■ The task: Nothing but the lines from the one containing "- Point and" through the one containing "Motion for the", both included, should be given again, each exactly as written below.

■ Dataset content:
########

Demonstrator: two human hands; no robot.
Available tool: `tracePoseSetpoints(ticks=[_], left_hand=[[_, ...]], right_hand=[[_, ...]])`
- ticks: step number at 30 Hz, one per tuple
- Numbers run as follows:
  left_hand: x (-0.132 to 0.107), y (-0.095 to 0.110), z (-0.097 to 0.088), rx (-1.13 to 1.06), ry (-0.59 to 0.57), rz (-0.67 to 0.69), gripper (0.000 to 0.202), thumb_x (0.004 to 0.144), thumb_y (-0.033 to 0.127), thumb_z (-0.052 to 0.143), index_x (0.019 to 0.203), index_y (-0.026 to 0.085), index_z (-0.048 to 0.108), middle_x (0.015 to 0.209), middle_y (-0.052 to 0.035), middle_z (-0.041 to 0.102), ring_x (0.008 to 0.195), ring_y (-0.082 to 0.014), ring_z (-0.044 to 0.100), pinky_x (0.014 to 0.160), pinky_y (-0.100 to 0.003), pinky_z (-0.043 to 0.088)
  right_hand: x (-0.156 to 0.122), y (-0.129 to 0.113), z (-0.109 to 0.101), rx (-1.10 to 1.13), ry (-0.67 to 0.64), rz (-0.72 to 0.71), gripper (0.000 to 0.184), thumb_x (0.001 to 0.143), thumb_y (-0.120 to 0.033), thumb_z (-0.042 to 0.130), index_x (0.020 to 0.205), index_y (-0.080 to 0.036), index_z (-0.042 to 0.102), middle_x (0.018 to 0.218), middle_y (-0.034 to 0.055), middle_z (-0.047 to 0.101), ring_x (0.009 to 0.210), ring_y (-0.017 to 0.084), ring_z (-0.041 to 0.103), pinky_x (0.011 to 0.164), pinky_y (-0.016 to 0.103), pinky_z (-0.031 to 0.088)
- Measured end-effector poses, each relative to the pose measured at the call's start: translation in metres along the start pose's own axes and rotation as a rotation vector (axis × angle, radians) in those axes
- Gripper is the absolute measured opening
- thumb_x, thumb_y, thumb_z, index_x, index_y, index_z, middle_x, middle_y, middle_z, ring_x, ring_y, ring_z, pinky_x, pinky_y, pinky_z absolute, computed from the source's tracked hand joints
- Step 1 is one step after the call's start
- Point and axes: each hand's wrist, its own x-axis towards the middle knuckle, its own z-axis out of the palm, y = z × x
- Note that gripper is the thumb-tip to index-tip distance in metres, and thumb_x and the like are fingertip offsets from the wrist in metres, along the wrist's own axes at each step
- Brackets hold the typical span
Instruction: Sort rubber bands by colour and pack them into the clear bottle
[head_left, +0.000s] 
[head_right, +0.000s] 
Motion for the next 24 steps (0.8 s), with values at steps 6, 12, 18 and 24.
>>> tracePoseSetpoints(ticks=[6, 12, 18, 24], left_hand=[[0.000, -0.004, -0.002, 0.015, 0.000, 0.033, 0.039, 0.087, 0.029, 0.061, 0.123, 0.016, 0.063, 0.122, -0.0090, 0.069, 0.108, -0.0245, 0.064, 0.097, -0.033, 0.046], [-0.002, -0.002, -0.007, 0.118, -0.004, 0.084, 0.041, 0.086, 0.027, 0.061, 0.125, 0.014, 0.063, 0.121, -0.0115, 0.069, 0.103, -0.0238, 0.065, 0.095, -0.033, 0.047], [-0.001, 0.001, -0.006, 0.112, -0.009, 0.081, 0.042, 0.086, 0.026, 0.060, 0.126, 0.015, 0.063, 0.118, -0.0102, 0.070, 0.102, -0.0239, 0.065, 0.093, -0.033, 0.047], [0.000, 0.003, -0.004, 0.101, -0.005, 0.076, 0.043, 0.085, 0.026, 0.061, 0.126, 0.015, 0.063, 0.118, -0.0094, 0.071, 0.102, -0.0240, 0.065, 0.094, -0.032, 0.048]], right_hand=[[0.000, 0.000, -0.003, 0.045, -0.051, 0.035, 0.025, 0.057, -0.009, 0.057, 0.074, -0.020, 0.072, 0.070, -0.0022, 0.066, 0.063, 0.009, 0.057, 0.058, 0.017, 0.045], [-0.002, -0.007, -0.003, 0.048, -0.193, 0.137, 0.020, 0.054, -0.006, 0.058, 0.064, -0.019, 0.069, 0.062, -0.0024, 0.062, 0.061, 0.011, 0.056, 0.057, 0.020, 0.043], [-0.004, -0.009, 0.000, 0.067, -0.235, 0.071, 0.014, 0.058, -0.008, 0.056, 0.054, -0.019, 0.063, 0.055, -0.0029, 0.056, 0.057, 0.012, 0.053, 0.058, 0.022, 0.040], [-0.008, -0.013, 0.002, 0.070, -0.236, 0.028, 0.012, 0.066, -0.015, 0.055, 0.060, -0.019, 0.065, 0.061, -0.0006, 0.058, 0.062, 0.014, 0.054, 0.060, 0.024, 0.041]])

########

■ Response to this task:
- Point and axes: each hand's wrist, its own x-axis towards the middle knuckle, its own z-axis out of the palm, y = z × x
- Note that gripper is the thumb-tip to index-tip distance in metres, and thumb_x and the like are fingertip offsets from the wrist in metres, along the wrist's own axes at each step
- Brackets hold the typical span
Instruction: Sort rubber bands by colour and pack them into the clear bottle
[head_left, +0.000s] 
[head_right, +0.000s] 
Motion for the next 24 steps (0.8 s), with values at steps 6, 12, 18 and 24.

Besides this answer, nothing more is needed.